Funeral Potatoes... View

New Life Sign with arrow I was born into the LDS Church.  My Mom and Dad were not very interested in going to church, but my brother and I would often find rides with other church-goers to attend the weekly meetings.  We both made friends there, and were pretty active in our teenage years.  My brother and I would agree that some things about the church doctrine bothered us, but talking about it in front of anyone else?  Well... we knew better.

 

Eventually we both decided to stop going.  We became special projects of the small ward.  We would get visits from relief society ladies, kids our age, even from the bishop himself.  They all wanted to know why we stopped going... Were we offended? No. Did we do something wrong and needed to repent? No.  We came to our senses.

 

After I graduated High School, my Dad was diagnosed with cancer.  I will never forget that night... it was the same night Princess Diana died in a car crash.  Everything seemed out of place, and we knew nothing would be the same.  He was given 3 days to live by his doctor, but he promised to fight.  He did Chemotherapy and Radiation treatments.
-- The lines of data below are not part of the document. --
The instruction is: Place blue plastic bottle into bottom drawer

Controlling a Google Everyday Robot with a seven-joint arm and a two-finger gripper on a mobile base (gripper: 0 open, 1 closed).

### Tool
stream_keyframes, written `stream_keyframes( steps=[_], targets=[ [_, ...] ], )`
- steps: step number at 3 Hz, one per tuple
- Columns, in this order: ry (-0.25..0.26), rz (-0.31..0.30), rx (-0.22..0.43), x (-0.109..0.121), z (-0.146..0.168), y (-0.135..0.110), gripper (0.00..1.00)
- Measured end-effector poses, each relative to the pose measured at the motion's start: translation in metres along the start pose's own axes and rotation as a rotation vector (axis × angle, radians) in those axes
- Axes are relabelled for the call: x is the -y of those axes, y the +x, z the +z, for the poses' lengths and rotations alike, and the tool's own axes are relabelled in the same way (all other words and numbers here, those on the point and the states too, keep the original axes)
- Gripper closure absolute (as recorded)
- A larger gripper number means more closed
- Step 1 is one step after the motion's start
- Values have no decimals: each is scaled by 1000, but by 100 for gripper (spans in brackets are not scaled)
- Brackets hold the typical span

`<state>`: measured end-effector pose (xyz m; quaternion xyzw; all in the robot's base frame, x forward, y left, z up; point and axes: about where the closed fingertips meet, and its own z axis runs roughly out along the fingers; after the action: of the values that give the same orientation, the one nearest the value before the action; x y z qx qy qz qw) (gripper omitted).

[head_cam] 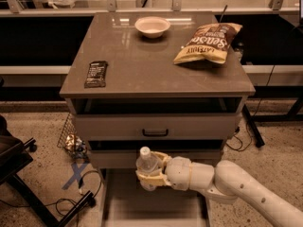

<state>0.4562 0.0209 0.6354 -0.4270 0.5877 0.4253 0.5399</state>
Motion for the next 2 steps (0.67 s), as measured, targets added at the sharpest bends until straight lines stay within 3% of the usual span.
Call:
stream_keyframes(
  steps=[1, 2],
  targets=[
    [-40, 103, 3, -8, -7, 45, 100],
    [-45, 124, 3, -10, -9, 54, 100]
  ],
)
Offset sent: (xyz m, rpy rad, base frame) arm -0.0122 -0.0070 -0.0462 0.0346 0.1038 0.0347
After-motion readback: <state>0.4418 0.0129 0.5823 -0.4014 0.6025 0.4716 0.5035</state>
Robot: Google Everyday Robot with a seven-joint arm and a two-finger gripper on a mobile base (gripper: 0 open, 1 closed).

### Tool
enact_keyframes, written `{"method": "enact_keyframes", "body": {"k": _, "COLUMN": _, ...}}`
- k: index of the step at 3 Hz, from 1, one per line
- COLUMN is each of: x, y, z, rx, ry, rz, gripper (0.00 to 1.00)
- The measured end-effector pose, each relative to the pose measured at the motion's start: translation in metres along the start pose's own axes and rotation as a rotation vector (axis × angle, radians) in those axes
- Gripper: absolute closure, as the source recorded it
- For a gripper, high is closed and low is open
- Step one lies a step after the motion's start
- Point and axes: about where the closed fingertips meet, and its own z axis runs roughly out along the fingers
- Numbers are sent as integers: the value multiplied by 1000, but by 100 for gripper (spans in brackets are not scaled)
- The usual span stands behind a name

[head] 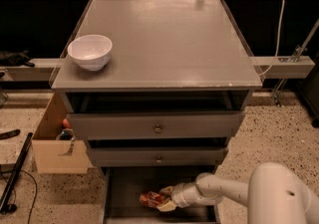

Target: Pick coke can from bottom drawer and place on counter

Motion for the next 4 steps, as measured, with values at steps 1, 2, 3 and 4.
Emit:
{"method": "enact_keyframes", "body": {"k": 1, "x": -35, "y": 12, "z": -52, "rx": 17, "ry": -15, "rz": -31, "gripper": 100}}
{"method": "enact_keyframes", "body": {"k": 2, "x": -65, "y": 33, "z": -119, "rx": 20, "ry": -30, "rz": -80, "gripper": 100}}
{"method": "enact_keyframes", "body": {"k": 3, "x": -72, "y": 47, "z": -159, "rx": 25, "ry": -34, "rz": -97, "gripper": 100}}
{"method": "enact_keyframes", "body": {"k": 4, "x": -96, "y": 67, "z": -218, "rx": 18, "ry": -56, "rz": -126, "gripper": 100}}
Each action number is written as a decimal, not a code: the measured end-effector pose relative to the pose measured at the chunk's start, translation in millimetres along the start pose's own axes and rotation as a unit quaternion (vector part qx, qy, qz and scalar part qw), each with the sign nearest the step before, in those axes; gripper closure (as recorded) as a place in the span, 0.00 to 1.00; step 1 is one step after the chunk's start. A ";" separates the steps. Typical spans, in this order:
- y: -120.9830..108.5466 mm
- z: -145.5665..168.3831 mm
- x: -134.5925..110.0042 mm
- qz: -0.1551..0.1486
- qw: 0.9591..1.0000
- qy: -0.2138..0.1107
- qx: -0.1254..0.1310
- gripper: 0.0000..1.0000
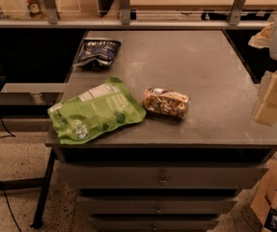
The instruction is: Place orange can upright
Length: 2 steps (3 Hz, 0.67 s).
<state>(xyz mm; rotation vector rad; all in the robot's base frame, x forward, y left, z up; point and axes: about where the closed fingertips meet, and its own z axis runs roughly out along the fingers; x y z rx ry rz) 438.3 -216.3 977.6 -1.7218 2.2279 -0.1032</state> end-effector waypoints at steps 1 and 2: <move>0.0 0.0 0.0 0.000 1.000 0.000 0.000 0.00; -9.0 8.3 -10.9 -0.008 1.000 0.002 -0.001 0.00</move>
Offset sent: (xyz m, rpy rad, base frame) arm 0.0307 0.0198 -0.0130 -0.0199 0.0242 0.0374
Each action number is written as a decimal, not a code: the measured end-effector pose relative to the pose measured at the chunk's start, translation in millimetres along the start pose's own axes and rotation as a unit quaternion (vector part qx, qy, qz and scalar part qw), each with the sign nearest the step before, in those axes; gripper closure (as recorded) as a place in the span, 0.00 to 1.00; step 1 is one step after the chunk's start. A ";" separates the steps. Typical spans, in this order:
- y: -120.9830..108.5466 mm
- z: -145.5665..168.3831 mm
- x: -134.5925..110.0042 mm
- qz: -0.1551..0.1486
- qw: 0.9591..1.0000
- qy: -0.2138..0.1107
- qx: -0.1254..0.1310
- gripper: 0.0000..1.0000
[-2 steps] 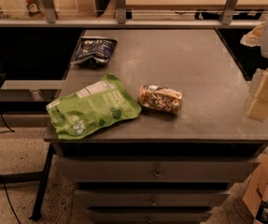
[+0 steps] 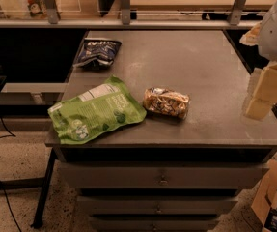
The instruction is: Place orange can upright
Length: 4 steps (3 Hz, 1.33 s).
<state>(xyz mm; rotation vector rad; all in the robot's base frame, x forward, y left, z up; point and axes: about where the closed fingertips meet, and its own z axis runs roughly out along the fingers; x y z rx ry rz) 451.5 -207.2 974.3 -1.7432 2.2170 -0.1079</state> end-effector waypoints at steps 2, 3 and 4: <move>-57.2 65.7 -76.9 -0.050 0.996 -0.045 -0.061 0.00; -63.0 99.3 -115.4 -0.056 0.991 -0.074 -0.098 0.00; -54.0 118.3 -142.7 -0.047 0.986 -0.103 -0.122 0.00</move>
Offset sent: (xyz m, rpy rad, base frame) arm 0.1428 0.1132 -0.0613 0.1516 0.1734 0.2299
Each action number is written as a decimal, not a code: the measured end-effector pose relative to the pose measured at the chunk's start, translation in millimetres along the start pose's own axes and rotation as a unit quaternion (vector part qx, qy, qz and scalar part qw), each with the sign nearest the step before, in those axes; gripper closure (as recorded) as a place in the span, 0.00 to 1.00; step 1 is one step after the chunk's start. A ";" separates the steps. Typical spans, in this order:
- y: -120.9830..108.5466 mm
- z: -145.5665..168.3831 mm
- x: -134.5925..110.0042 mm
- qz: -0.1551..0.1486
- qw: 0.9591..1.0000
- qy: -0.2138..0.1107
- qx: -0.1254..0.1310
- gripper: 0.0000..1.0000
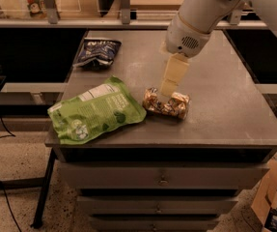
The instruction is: Place orange can upright
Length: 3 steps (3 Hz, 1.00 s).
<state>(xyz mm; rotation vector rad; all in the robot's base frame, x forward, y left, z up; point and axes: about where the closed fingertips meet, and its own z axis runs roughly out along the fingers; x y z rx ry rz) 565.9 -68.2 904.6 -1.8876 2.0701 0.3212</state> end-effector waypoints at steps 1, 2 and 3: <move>15.8 13.4 -13.6 0.005 1.000 -0.005 -0.014 0.00; 28.6 22.6 -15.3 0.018 1.000 0.004 -0.012 0.00; 32.1 30.8 -6.2 0.035 0.999 0.007 -0.003 0.00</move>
Offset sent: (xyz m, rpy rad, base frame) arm -0.0418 0.0287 -0.0288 -0.0323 0.0505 -0.0669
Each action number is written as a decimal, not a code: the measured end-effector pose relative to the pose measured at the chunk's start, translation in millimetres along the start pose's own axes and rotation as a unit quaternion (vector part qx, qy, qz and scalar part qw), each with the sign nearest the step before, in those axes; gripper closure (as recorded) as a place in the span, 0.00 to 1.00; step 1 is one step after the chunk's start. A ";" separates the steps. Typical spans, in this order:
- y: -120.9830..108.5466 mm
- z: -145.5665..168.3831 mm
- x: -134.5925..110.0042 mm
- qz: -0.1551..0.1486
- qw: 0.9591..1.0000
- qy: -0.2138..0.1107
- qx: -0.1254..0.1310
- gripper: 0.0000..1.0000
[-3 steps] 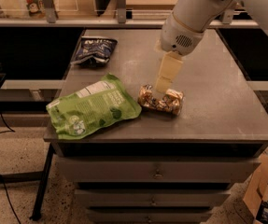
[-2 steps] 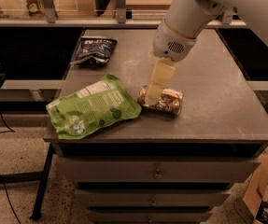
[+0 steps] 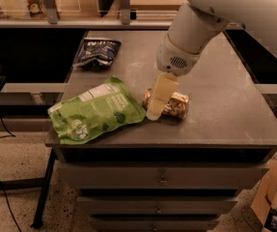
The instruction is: Place orange can upright
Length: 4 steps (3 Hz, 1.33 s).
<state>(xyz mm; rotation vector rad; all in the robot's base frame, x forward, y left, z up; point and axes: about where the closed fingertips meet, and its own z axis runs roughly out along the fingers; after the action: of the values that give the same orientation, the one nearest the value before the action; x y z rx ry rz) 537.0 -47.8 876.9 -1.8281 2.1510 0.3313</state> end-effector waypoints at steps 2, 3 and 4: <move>-4.5 16.7 16.6 0.011 1.000 0.011 0.020 0.00; -5.2 31.6 20.6 0.009 1.000 0.016 0.021 0.00; -8.1 43.8 23.3 0.007 0.999 0.028 0.024 0.17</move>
Offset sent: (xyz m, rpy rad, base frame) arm 0.0081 -0.0174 -0.0362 -0.0405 -0.0375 -0.0581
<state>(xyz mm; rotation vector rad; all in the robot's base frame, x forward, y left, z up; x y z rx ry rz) 545.0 -54.6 827.8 -1.8172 2.1913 0.2332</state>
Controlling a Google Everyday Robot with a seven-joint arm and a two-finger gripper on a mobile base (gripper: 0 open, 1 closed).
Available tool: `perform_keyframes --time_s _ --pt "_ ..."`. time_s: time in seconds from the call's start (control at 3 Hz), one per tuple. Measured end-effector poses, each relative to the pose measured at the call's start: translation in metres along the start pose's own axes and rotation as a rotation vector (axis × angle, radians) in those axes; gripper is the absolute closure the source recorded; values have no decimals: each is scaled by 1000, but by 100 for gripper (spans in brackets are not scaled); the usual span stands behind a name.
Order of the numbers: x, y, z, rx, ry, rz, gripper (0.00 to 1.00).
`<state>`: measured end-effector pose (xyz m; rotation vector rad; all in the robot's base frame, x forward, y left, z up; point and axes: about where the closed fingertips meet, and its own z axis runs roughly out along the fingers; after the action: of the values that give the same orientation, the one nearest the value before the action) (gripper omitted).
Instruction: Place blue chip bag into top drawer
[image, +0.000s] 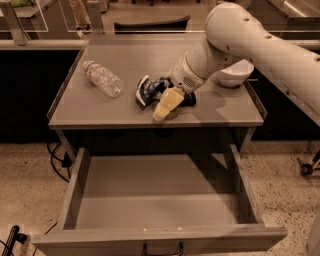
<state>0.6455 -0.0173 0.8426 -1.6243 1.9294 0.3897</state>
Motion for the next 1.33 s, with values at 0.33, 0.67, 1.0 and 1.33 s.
perform_keyframes --time_s 0.33,0.67,1.0,1.33 --pt "0 0 0 0 0 0 47" --pt "0 0 0 0 0 0 72" --pt "0 0 0 0 0 0 94" --pt "0 0 0 0 0 0 100"
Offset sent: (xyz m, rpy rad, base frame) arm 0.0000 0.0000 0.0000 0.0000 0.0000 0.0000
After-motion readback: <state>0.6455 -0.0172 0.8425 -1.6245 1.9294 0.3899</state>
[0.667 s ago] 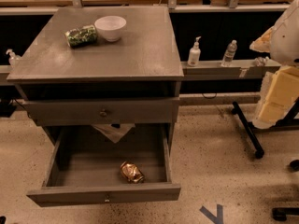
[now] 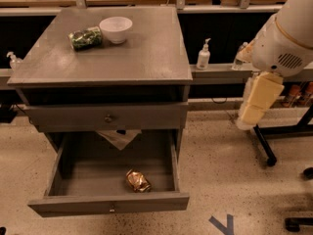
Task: Pick orange can from middle drawer and place on counter
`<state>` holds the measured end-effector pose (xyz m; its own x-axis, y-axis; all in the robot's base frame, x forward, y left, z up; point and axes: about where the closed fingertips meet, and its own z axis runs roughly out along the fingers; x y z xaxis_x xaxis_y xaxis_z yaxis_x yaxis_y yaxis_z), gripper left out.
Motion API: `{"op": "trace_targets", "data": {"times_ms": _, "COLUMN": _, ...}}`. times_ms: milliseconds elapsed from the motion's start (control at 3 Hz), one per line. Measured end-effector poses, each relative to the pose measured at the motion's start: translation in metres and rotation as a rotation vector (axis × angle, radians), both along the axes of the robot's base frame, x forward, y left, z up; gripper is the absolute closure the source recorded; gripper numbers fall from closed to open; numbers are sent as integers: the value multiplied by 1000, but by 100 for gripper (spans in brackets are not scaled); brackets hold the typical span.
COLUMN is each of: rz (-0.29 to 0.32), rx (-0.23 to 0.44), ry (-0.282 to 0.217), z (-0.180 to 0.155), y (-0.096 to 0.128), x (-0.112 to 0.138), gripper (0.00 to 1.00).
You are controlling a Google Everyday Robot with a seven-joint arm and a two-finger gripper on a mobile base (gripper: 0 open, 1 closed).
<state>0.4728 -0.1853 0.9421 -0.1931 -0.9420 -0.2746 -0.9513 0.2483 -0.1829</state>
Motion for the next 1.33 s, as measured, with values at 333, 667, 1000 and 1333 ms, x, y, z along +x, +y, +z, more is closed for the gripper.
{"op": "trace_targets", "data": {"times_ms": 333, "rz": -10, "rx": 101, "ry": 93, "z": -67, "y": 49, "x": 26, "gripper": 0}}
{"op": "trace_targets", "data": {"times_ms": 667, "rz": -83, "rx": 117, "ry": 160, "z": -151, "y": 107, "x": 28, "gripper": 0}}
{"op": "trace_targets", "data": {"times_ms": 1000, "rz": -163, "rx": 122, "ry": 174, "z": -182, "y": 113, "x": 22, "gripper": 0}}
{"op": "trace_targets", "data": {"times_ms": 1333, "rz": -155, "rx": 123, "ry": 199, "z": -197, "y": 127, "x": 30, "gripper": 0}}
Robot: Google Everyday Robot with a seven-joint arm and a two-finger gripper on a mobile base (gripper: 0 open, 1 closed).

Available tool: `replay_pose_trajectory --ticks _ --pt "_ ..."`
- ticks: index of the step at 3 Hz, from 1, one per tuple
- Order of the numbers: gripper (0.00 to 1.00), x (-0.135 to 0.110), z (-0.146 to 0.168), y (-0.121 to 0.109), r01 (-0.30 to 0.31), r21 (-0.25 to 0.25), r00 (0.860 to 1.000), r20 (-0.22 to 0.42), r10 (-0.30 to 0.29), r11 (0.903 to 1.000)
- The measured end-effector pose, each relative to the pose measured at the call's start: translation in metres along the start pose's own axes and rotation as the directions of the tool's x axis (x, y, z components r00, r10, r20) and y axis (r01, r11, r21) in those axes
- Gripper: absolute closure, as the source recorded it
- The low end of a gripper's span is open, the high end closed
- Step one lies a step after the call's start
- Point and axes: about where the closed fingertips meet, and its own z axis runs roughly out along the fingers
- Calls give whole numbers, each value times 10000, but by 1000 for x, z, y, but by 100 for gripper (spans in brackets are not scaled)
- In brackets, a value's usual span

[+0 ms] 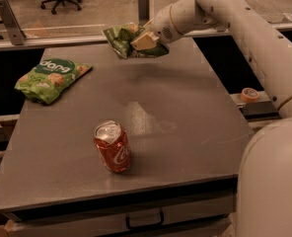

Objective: Move green jalapeno chip bag near coke can

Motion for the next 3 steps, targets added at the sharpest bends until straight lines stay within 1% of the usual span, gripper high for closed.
replay_pose_trajectory --ticks 1,2,3 --pt "100 -7 5 23 571 -935 9982 222 -552 9940" --pt "100 -6 -12 52 1362 -2194 9900 654 -1247 9661" --pt "100 -2 -32 80 2058 -3426 9770 1253 -1725 9167"
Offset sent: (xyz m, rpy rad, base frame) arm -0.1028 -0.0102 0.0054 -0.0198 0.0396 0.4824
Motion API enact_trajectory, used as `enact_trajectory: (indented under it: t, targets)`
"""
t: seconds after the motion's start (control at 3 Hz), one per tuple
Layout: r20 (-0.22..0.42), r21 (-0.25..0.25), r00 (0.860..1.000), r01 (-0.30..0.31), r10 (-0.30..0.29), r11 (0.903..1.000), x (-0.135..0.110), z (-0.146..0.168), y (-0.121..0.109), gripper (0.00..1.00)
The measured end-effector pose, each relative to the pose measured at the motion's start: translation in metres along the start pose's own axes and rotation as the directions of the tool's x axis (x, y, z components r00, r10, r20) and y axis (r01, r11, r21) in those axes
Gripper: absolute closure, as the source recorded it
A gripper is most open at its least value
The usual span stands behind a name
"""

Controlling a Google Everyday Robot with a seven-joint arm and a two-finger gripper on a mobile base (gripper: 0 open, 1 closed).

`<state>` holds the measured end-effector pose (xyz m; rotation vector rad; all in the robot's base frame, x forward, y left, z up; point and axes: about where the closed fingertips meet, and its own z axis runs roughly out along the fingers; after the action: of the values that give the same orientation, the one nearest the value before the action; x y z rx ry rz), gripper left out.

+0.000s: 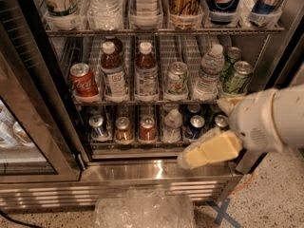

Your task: Pick green can from bottom shelf of fridge

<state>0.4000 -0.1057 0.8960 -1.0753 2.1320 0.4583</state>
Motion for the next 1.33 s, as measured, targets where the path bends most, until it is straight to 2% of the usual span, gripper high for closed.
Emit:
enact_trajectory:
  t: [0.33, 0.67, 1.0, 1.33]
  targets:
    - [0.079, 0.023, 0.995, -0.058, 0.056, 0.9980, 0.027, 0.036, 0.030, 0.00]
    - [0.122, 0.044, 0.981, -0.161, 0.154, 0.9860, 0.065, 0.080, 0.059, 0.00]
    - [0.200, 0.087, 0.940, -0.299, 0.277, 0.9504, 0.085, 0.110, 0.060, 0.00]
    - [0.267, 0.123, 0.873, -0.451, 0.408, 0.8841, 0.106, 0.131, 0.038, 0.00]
Since we lived so far from the hospital, friends and family would take turns driving him into Salt Lake City for appointments. 

 

Early one morning I woke up to someone knocking on my bedroom door.  It was my Dad.  He asked me to wake up and join him and my brother in the living room.  He said he had bad news, and told us that our Grandmother had passed away.  I felt like I was punched in the face.  I was preparing myself mentally and emotionally for losing my Dad, and out of nowhere I lose someone else who I love very much.  I became very angry with God, and with life in general.  My Grandma had planned parts of her funeral a few years back, and she had listed my father as one of the people she wanted to carry her casket.  My Dad was much too sick and weak, but he did it anyway.  We went through the burial and the little meal afterwords... the local relief society made their usual casseroles including the funeral potatoes.

 

It was soon Thanksgiving, and then Christmas.  My Dad was planning his funeral on Christmas Eve, and my brother and I went into town to buy a Christmas tree.  We tied it to the roof of my car and drove home.  We were not looking forward to the usual festivities this time.

 

My Dad passed away in January, a week and a half after my birthday.  He had everything in place, and I knew he wasn't in pain anymore.  I was numb.  Again we went through the motions of another funeral.

 

The Relief Society started stopping by the house more and more.  They started giving my Mom lessons, and soon she was reading the Book of Mormon and going to church.  I believe in my heart that she was scared she would never see her Mom or husband again... and if she did what the Church told her to do, she would be okay.  She was changing.

 

One of my Dad's sisters called that spring and told my Mom that they were getting Dad sealed to his side of the family in the Manti temple.  My Mom, brother and I would not be allowed in the temple because we didn't have recommends.  We were the people who knew who my Dad was, we loved him very much... yet some church was telling me that I wasn't good enough to be with him in heaven?  It's amazing that a church that claims to hold family as it's number one priority feels the need to seperate family in this manner.  It was the last straw for me, and I refused to walk into another church ever again.

 

It's now 9 years later, and I am doing more research into the Mormon church.  I am sad that half of my family insists the church is the only thing that matters.  I am sad that they think they know everything, when in reality they don't know their own church is lying to them.  I wish I could save them, and I wish they would accept me for who I am.  When they find out I plan on taking my name off the records, I doubt I will hear from most of them.

 

I have been very honest about this with my Mom, and I tell her everything I learn.  She has an open mind, but has real emotional connections with the Church.  My extended family won't hear of it until it happens.